**PROBLEM TO WORK ON**
Would you reproduce each of the records below precisely, with the pictures left out?

**AVAILABLE RECORDS**
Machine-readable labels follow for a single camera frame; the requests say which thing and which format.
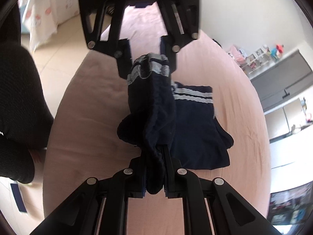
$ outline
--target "gray cabinet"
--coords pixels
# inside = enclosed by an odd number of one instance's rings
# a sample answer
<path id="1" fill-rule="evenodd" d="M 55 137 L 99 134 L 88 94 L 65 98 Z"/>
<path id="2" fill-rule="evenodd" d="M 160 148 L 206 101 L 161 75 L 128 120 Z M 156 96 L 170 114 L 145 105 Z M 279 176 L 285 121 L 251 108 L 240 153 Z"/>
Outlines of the gray cabinet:
<path id="1" fill-rule="evenodd" d="M 313 85 L 313 72 L 300 52 L 296 51 L 253 78 L 251 83 L 266 112 Z"/>

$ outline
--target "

**WRITTEN SOLUTION**
Machine-readable labels follow for a single camera frame; the requests say which thing and which format.
$ outline
--target "gray cabinet"
--coords pixels
# inside = enclosed by an odd number of one instance's rings
# a sample answer
<path id="1" fill-rule="evenodd" d="M 55 137 L 99 134 L 88 94 L 65 98 Z"/>
<path id="2" fill-rule="evenodd" d="M 160 148 L 206 101 L 161 75 L 128 120 Z M 156 96 L 170 114 L 145 105 Z M 279 176 L 285 121 L 251 108 L 240 153 Z"/>
Outlines of the gray cabinet:
<path id="1" fill-rule="evenodd" d="M 313 85 L 313 72 L 300 52 L 296 51 L 253 78 L 251 83 L 266 112 Z"/>

$ outline
--target "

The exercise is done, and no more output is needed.